[DATASET EXTRACT]
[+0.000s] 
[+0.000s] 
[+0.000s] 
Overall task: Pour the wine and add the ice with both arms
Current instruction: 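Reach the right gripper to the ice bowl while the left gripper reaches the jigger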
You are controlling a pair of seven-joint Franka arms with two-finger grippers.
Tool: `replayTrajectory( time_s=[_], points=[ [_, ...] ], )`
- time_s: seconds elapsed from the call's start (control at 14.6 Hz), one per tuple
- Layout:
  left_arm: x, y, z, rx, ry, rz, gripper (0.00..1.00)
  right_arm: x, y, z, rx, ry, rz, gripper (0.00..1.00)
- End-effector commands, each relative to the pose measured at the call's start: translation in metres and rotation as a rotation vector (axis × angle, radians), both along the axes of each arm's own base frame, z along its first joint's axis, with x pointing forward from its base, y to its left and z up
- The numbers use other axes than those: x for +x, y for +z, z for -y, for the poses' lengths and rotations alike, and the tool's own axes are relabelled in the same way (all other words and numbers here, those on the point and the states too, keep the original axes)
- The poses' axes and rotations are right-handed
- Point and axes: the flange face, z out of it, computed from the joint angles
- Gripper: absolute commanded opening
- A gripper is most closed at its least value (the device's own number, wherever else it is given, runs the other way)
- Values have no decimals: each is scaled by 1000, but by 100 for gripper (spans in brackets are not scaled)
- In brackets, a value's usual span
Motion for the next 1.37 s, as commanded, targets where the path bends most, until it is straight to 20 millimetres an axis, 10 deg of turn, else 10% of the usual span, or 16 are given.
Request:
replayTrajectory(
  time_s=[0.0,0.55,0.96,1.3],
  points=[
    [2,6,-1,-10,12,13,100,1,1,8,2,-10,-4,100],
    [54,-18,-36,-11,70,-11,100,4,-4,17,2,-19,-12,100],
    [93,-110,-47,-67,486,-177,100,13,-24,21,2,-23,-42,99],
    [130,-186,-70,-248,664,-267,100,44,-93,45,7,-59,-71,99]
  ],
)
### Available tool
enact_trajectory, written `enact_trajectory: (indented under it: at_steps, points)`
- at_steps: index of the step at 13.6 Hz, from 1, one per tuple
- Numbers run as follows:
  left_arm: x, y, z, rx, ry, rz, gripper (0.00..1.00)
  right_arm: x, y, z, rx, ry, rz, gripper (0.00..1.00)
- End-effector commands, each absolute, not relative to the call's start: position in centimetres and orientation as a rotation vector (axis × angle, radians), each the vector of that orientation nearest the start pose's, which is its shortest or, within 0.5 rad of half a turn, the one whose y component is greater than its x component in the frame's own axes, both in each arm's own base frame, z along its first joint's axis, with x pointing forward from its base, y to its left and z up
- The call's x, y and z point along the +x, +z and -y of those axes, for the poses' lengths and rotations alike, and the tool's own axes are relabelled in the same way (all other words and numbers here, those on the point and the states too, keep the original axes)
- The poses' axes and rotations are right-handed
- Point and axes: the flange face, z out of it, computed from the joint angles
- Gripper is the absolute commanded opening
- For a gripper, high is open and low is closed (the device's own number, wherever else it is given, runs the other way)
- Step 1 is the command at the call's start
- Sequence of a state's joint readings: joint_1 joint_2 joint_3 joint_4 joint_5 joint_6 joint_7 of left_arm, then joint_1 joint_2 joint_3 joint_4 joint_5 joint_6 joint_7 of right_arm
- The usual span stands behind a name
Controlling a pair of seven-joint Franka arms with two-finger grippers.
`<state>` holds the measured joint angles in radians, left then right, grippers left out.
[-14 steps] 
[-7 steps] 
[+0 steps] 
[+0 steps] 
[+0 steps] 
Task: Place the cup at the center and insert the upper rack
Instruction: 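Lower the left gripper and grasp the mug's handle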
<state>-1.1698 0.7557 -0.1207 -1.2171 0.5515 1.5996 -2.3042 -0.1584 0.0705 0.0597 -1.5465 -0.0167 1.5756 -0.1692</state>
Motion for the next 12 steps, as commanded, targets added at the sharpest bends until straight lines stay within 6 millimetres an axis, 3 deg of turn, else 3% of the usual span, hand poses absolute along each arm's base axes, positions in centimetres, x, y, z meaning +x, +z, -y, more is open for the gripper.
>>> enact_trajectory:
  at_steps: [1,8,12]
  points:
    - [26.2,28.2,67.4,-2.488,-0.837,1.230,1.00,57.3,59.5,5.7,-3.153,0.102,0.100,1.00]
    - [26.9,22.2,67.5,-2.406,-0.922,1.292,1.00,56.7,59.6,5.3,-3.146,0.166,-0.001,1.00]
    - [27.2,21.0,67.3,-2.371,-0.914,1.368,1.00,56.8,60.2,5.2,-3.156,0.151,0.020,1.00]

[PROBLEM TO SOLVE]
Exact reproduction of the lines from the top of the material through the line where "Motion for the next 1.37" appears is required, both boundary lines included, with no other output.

[SOLUTION TO THIS TASK]
[+0.000s] 
[+0.000s] 
[+0.000s] 
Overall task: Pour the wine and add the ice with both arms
Current instruction: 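Reach the right gripper to the ice bowl while the left gripper reaches the jigger
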You are controlling a pair of seven-joint Franka arms with two-finger grippers.
Tool: `replayTrajectory( time_s=[_], points=[ [_, ...] ], )`
- time_s: seconds elapsed from the call's start (control at 14.6 Hz), one per tuple
- Layout:
  left_arm: x, y, z, rx, ry, rz, gripper (0.00..1.00)
  right_arm: x, y, z, rx, ry, rz, gripper (0.00..1.00)
- End-effector commands, each relative to the pose measured at the call's start: translation in metres and rotation as a rotation vector (axis × angle, radians), both along the axes of each arm's own base frame, z along its first joint's axis, with x pointing forward from its base, y to its left and z up
- The numbers use other axes than those: x for +x, y for +z, z for -y, for the poses' lengths and rotations alike, and the tool's own axes are relabelled in the same way (all other words and numbers here, those on the point and the states too, keep the original axes)
- The poses' axes and rotations are right-handed
- Point and axes: the flange face, z out of it, computed from the joint angles
- Gripper: absolute commanded opening
- A gripper is most closed at its least value (the device's own number, wherever else it is given, runs the other way)
- Values have no decimals: each is scaled by 1000, but by 100 for gripper (spans in brackets are not scaled)
- In brackets, a value's usual span
Motion for the next 1.37 s, as commanded, targets where the path bends most, until it is straight to 20 millimetres an axis, 10 deg of turn, else 10% of the usual span, or 16 are given.

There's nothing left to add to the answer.